Der Lebensraum dieser Gelbohrsittich-Population steht bereits unter Schutz, da er ein wichtiges Wasserreservoir
für die Kommunen ist. Trotzdem gibt es potentielle Gefahren für die Sittiche. So werden die Palmen stark genutzt
und dadurch Futter-, Rast-
und Nistbäume vernichtet. Fällen von Harthölzern vermindert den Baumbestand ständig. Weidewirtschaft mit
immer größeren Viehherden zerstört das Unterholz und dringt auch in das Reservat vor. Welche Auswirkung
Jagd auf die Papageien hat, ist derzeit unklar. Es besteht jedoch der starke Verdacht, dass Einheimische
den Vögeln nachstellen. Am meisten Sorge bereitet jedoch die intensive Nutzung der Palmen u. a. durch die
katholische Kirche, die Palmwedel für ihre Osterfeiern benötigt.
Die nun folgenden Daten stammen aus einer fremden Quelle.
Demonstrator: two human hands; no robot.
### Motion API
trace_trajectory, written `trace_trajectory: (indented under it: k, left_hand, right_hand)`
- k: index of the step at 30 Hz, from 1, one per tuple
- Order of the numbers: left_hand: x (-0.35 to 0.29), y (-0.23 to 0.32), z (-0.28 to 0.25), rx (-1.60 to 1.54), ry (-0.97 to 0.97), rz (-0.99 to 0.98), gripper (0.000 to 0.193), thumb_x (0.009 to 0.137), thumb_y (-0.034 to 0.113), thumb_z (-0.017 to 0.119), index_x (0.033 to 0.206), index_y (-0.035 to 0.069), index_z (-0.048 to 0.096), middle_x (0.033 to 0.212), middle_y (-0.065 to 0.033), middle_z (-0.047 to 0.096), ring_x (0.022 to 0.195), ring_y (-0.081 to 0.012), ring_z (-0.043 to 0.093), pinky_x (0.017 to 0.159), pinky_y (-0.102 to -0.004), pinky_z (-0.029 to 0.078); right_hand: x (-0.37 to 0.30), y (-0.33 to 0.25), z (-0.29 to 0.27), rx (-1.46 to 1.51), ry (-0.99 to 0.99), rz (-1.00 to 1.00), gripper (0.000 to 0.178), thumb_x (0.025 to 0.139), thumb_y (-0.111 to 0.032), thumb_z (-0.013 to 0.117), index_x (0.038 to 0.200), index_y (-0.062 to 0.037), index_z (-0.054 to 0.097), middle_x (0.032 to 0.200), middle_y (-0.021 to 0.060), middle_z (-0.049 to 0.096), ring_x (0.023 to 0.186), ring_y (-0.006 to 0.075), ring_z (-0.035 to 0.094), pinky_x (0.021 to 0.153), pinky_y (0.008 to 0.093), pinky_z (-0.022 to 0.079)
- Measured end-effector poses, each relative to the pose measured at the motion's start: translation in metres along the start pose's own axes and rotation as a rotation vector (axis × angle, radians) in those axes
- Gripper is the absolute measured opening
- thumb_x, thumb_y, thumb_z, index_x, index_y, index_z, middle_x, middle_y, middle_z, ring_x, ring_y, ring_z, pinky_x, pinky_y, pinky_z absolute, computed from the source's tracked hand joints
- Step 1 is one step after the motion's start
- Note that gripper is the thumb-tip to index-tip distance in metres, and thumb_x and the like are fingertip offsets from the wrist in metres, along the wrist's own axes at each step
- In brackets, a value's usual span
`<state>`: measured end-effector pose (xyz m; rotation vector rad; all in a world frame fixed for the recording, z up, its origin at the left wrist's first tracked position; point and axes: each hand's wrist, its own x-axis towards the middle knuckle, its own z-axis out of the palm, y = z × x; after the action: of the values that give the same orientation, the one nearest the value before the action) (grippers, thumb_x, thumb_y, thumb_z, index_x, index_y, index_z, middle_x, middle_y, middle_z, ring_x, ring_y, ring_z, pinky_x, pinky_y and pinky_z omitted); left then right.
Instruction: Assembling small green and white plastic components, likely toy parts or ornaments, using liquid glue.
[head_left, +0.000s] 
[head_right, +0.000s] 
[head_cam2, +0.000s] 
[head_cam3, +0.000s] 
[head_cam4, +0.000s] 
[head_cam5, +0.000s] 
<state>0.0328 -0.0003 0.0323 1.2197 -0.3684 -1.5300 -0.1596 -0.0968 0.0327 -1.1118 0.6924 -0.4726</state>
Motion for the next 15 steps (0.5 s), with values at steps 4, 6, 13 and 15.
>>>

Noch sind mehrere größere Waldstücke
intakt oder werden nur wenig durch Menschen gestört, da das Gebiet nach einer Regierungsanweisung als
Siedlungsraum aufgegeben wurde. In den vergangenen Jahren wurde es in der Region nach dem Rückzug der
Guerilla auch wieder sicherer.
Fazit und Schlussfolgerung
Die neu entdeckte Gelbohrsittich-Population ist, auch wenn sie offenbar abnimmt, relativ groß und deshalb
für den Bestand der Art von herausragender Bedeutung. Sie lebt über 150 km von der nächsten bekannten
Population entfernt. Ihre Überlebenschancen sind groß, da die Vögel in einem bereits geschützten Gebiet
leben, obwohl es keine spezifischen Schutzmaßnahmen gibt. Nun sollen Forschungs- und Erhaltungsmaßnahmen
eingeleitet werden. Sie sollten permanente Überwachung, Untersuchung der Wanderungsgewohnheiten, Aufzeichnung
der Futter-, Rast und Nistplätze sowie die Untersuchung der Palmen und Waldzusammensetzung beinhalten. Die lokale
Bevölkerung muss in die Bemühungen einbezogen werden. Das Verteilen von Postern, Gespräche etc. kann die
Sensibilisierung der Bevölkerung für die Palmen und Papageien steigern, vor allem zu Ostern.
Vorgehensweise und Kosten
Um diese Ziele zu realisieren, planen Cortes und Toro die Arbeit eines Feldbiologen (Populationserforschung)
sowie eines lokalen Mitarbeiters (Kooperation mit den Einheimischen, Assistenz bei Feldforschung und Schutzmaßnahmen)
für neun Monate. Die Schutzmaßnahmen sollen im Jahr 2001 beginnen. Die Kosten werden auf 13.500 US$ geschätzt.